So you're poking at SD_SIBLING_INIT, right?

That seems to make sense. Now doing the same for a cache level domain
(MC is almost that) might also make sense.

2009-10-25 11:48:19

by Peter Zijlstra

[permalink] [raw]
Subject: Re: [PATCH 2/3] sched: Add aggressive load balancing for certain situations

On Sun, 2009-10-25 at 09:01 +0100, Peter Zijlstra wrote:
>
> > diff --git a/kernel/sched_fair.c b/kernel/sched_fair.c
> > index 4e777b4..fe9b95b 100644
> > --- a/kernel/sched_fair.c
> > +++ b/kernel/sched_fair.c
> > @@ -1246,7 +1246,7 @@ static int wake_affine(struct sched_domain *sd, struct task_struct *p, int sync)
> > */
> > static struct sched_group *
> > find_idlest_group(struct sched_domain *sd, struct task_struct *p,
> > - int this_cpu, int load_idx)
> > + int this_cpu, int load_idx, int agressive)
> > {
>
> can't we fold that into load_idx? like -1 or something?

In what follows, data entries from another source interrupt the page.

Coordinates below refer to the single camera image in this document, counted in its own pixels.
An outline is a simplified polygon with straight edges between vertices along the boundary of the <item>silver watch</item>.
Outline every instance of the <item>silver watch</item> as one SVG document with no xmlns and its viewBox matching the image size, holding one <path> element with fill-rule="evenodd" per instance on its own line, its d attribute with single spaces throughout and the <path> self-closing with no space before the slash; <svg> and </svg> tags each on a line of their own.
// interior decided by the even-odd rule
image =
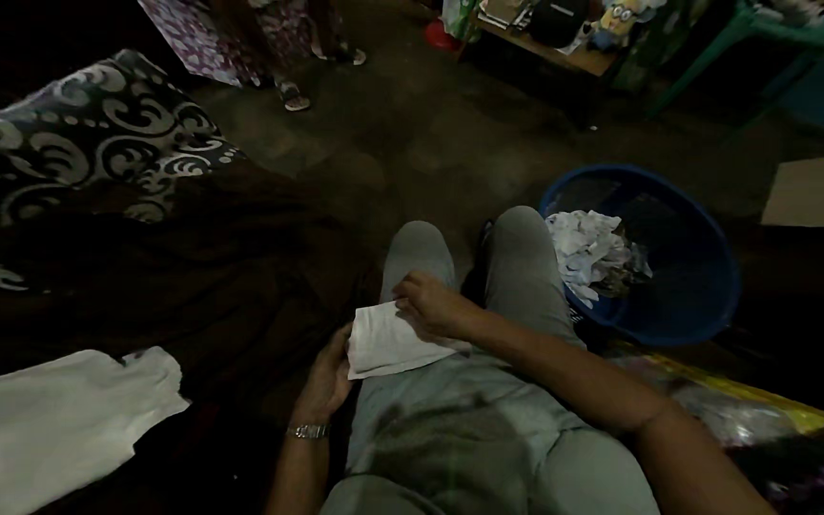
<svg viewBox="0 0 824 515">
<path fill-rule="evenodd" d="M 312 440 L 326 438 L 330 435 L 330 425 L 327 423 L 309 423 L 298 427 L 289 427 L 285 434 L 295 438 L 311 438 Z"/>
</svg>

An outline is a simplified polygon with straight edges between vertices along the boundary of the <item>wooden table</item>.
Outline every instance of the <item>wooden table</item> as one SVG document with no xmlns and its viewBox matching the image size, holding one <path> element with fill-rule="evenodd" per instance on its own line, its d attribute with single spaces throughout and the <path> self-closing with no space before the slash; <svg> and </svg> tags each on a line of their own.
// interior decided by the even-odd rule
<svg viewBox="0 0 824 515">
<path fill-rule="evenodd" d="M 574 121 L 581 129 L 593 127 L 594 125 L 590 122 L 590 118 L 596 111 L 596 105 L 599 103 L 601 92 L 603 90 L 602 82 L 597 79 L 602 77 L 606 71 L 609 70 L 615 60 L 618 59 L 618 56 L 615 53 L 589 51 L 587 50 L 586 45 L 578 48 L 576 51 L 570 53 L 570 55 L 565 55 L 549 46 L 536 42 L 528 33 L 526 33 L 526 31 L 515 29 L 513 27 L 501 29 L 497 25 L 492 25 L 491 23 L 479 19 L 478 15 L 480 12 L 481 9 L 478 6 L 470 12 L 469 28 L 463 37 L 463 46 L 457 52 L 457 61 L 460 61 L 463 57 L 463 53 L 468 46 L 467 41 L 470 39 L 473 30 L 483 29 L 485 32 L 492 34 L 493 36 L 497 36 L 502 40 L 517 45 L 521 49 L 532 52 L 544 60 L 562 68 L 578 73 L 587 73 L 591 76 L 587 77 L 587 79 L 591 82 L 591 85 L 588 87 L 589 91 L 584 97 L 584 101 L 581 102 L 581 112 L 572 113 L 572 121 Z"/>
<path fill-rule="evenodd" d="M 481 9 L 477 6 L 470 13 L 469 22 L 471 29 L 483 29 L 489 34 L 495 35 L 509 43 L 513 43 L 521 49 L 532 52 L 546 61 L 557 64 L 562 68 L 574 70 L 576 72 L 587 72 L 590 75 L 601 77 L 607 70 L 609 70 L 609 67 L 612 66 L 612 63 L 616 60 L 616 55 L 614 53 L 604 54 L 600 51 L 588 51 L 586 45 L 580 47 L 570 55 L 565 55 L 551 47 L 536 42 L 532 37 L 530 37 L 529 34 L 526 33 L 526 31 L 514 29 L 513 27 L 501 29 L 497 25 L 493 25 L 487 21 L 479 19 L 478 14 L 480 11 Z M 458 58 L 463 54 L 463 51 L 466 48 L 467 39 L 468 38 L 465 38 L 463 40 L 464 45 L 460 49 Z"/>
</svg>

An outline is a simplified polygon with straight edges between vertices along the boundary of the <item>yellow toy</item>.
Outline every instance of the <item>yellow toy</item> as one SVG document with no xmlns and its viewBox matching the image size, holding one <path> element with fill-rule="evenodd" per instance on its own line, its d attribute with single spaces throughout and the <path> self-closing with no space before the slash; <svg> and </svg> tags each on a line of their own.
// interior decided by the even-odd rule
<svg viewBox="0 0 824 515">
<path fill-rule="evenodd" d="M 600 50 L 628 45 L 628 35 L 635 23 L 645 23 L 654 18 L 657 8 L 666 0 L 611 0 L 599 21 L 593 22 L 595 31 L 590 37 Z"/>
</svg>

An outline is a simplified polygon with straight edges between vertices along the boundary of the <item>wooden shelf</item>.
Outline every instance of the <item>wooden shelf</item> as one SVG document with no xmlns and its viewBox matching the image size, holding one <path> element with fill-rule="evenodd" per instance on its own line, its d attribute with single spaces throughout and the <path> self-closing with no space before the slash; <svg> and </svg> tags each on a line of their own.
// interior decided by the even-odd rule
<svg viewBox="0 0 824 515">
<path fill-rule="evenodd" d="M 546 61 L 553 62 L 564 68 L 572 70 L 582 70 L 584 72 L 601 77 L 612 63 L 615 62 L 616 56 L 614 53 L 604 54 L 600 51 L 588 51 L 585 47 L 565 55 L 551 47 L 547 47 L 541 43 L 534 41 L 529 34 L 520 31 L 515 34 L 514 29 L 501 29 L 498 26 L 492 25 L 478 17 L 474 18 L 474 25 L 485 32 L 496 35 L 498 38 L 510 41 L 521 49 L 535 53 Z"/>
</svg>

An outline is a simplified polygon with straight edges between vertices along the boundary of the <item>red object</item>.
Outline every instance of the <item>red object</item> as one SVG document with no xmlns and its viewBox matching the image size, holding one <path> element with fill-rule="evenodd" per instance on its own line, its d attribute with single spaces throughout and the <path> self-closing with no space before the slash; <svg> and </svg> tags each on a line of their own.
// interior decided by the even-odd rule
<svg viewBox="0 0 824 515">
<path fill-rule="evenodd" d="M 432 21 L 425 28 L 425 40 L 435 49 L 447 52 L 456 52 L 463 45 L 463 41 L 444 32 L 444 24 L 440 19 Z"/>
</svg>

A better alternative might be passing imbalance along instead.

2009-10-25 16:50:05

by Arjan van de Ven

[permalink] [raw]
Subject: Re: [PATCH 3/3] sched: Disable affine wakeups by default

On Sun, 25 Oct 2009 07:55:25 +0100
Mike Galbraith <[email protected]> wrote:
> Even if you're sharing a cache, there are reasons to wake affine. If
> the wakee can preempt the waker while it's still eligible to run,
> wakee not only eats toasty warm data, it can hand the cpu back to the
> waker so it can make more and repeat this procedure for a while
> without someone else getting in between, and trashing cache.

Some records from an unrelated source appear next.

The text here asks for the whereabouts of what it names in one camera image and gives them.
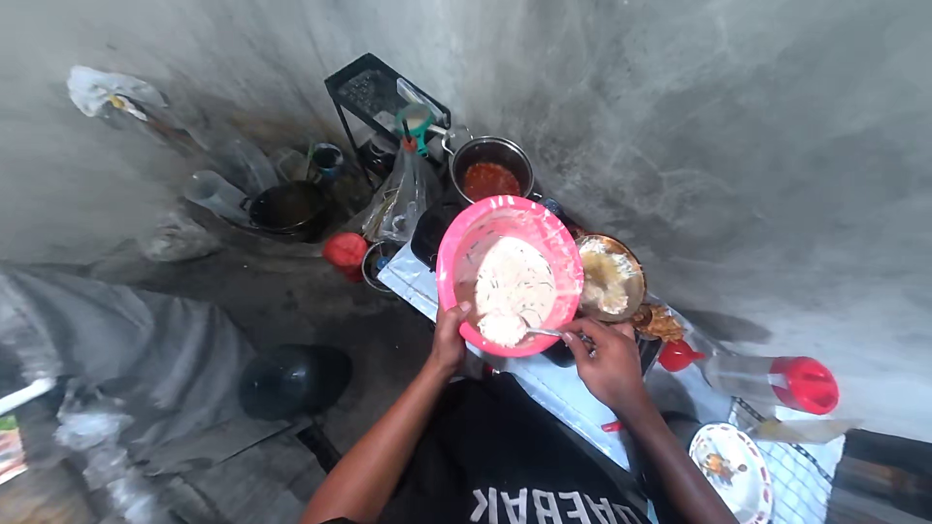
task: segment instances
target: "metal plate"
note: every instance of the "metal plate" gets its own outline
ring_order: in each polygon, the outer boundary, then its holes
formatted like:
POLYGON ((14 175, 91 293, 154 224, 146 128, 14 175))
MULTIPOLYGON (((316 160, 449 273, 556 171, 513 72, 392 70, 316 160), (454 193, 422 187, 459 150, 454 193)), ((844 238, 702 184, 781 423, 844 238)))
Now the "metal plate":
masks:
POLYGON ((600 310, 598 307, 586 306, 582 302, 580 302, 579 311, 584 316, 593 317, 602 322, 623 322, 628 320, 631 318, 631 315, 635 314, 641 302, 644 301, 644 296, 647 292, 647 284, 644 281, 644 270, 640 265, 640 261, 637 260, 637 257, 631 253, 631 250, 628 249, 627 246, 607 235, 586 235, 580 237, 576 239, 576 247, 580 248, 586 241, 592 239, 604 243, 607 254, 627 256, 631 261, 631 265, 634 266, 636 275, 624 281, 624 291, 628 295, 628 305, 621 313, 607 313, 600 310))

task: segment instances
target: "white plate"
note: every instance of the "white plate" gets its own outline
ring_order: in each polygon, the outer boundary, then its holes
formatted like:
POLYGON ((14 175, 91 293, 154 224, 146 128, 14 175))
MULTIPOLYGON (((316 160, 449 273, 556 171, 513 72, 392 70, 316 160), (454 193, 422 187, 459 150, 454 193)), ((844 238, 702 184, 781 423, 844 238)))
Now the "white plate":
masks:
POLYGON ((689 453, 738 522, 765 524, 770 520, 774 509, 770 471, 750 437, 731 424, 707 424, 692 438, 689 453), (724 469, 717 467, 720 461, 724 469))

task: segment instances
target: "person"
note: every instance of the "person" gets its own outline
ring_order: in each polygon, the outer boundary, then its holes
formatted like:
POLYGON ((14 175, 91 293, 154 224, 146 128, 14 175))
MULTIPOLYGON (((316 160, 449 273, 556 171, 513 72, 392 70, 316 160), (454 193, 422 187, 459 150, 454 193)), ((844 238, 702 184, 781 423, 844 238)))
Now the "person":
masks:
MULTIPOLYGON (((449 383, 466 351, 459 326, 469 310, 463 303, 438 314, 424 367, 330 472, 301 524, 650 522, 645 504, 509 374, 449 383)), ((648 397, 631 326, 581 319, 561 330, 586 388, 645 455, 663 500, 652 498, 660 521, 735 522, 648 397), (592 355, 580 333, 595 344, 592 355)))

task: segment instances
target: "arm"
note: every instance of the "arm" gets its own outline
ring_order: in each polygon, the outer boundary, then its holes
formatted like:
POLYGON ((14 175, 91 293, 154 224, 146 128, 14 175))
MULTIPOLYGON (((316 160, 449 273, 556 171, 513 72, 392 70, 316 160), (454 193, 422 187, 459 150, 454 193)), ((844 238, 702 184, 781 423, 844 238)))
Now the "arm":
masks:
POLYGON ((563 339, 576 357, 580 379, 644 449, 679 513, 692 524, 735 522, 731 510, 666 427, 648 397, 631 325, 607 327, 581 319, 565 325, 563 330, 563 339), (595 357, 589 356, 577 335, 581 331, 595 342, 595 357))
POLYGON ((314 493, 301 524, 346 517, 375 522, 414 453, 440 392, 462 360, 459 325, 469 304, 440 311, 431 356, 411 385, 336 465, 314 493))

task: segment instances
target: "wrist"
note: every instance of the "wrist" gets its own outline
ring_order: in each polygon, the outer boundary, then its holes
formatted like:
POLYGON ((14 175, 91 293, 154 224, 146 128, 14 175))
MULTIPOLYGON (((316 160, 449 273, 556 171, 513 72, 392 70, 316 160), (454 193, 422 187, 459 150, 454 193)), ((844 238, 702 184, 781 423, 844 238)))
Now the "wrist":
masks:
POLYGON ((616 402, 609 404, 609 409, 620 421, 630 421, 643 418, 644 415, 656 412, 657 407, 647 395, 647 390, 639 388, 629 392, 616 402))
POLYGON ((434 354, 431 354, 431 356, 427 357, 427 362, 424 363, 424 367, 421 368, 420 372, 432 378, 447 382, 457 372, 457 367, 457 365, 445 363, 434 354))

and on the flipside, and this is the workload I'm looking at,
this is halving your performance roughly due to one core being totally
busy while the other one is idle.

My workload is a relatively simple situation: firefox is starting up
and talking to X. I suspect this is representative for many X using
applications in the field. The application sends commands to X, but is
not (yet) going to wait for a response, it has more work to do.
In this case the affine behavior does not only cause latency, but it
also eats the throughput performance.

This is due to a few things that compound, but a key one is this code:

if (sd_flag & SD_BALANCE_WAKE) {
if (sched_feat(AFFINE_WAKEUPS) &&
cpumask_test_cpu(cpu, &p->cpus_allowed))
want_affine = 1;
new_cpu = prev_cpu;
}

the problem is that

if (affine_sd && wake_affine(affine_sd, p, sync)) {
new_cpu = cpu;
goto out;
}

this then will trigger later, as long as there is any domain that has
SD_WAKE_AFFINE set ;(

(part of that problem is that the code that sets affine_sd is done
before the
if (!(tmp->flags & sd_flag))
continue;
test)


The numbers you posted are for a database, and only measure throughput.
There's more to the world than just databases / throughput-only
computing, and I'm trying to find low impact ways to reduce the latency
aspect of things. One obvious candidate is hyperthreading/SMT where it
IS basically free to switch to a sibbling, so wake-affine does not
really make sense there.

--
Arjan van de Ven Intel Open Source Technology Centre
For development, discussion and tips for power savings,
visit http://www.lesswatts.org

2009-10-25 17:38:26

by Mike Galbraith

[permalink] [raw]
Subject: Re: [PATCH 3/3] sched: Disable affine wakeups by default

On Sun, 2009-10-25 at 09:51 -0700, Arjan van de Ven wrote:
> On Sun, 25 Oct 2009 07:55:25 +0100
> Mike Galbraith <[email protected]> wrote:
> > Even if you're sharing a cache, there are reasons to wake affine. If
> > the wakee can preempt the waker while it's still eligible to run,
> > wakee not only eats toasty warm data, it can hand the cpu back to the
> > waker so it can make more and repeat this procedure for a while
> > without someone else getting in between, and trashing cache.
>
> and on the flipside, and this is the workload I'm looking at,
> this is halving your performance roughly due to one core being totally
> busy while the other one is idle.

Yeah, the "one pgsql+oltp pair" in the numbers I posted show that
problem really well. If you can hit an idle shared cache at low load,
go for it every time. The rest of the numbers just show how big the
penalty is if you solve affinity problems with an 8" howitzer :)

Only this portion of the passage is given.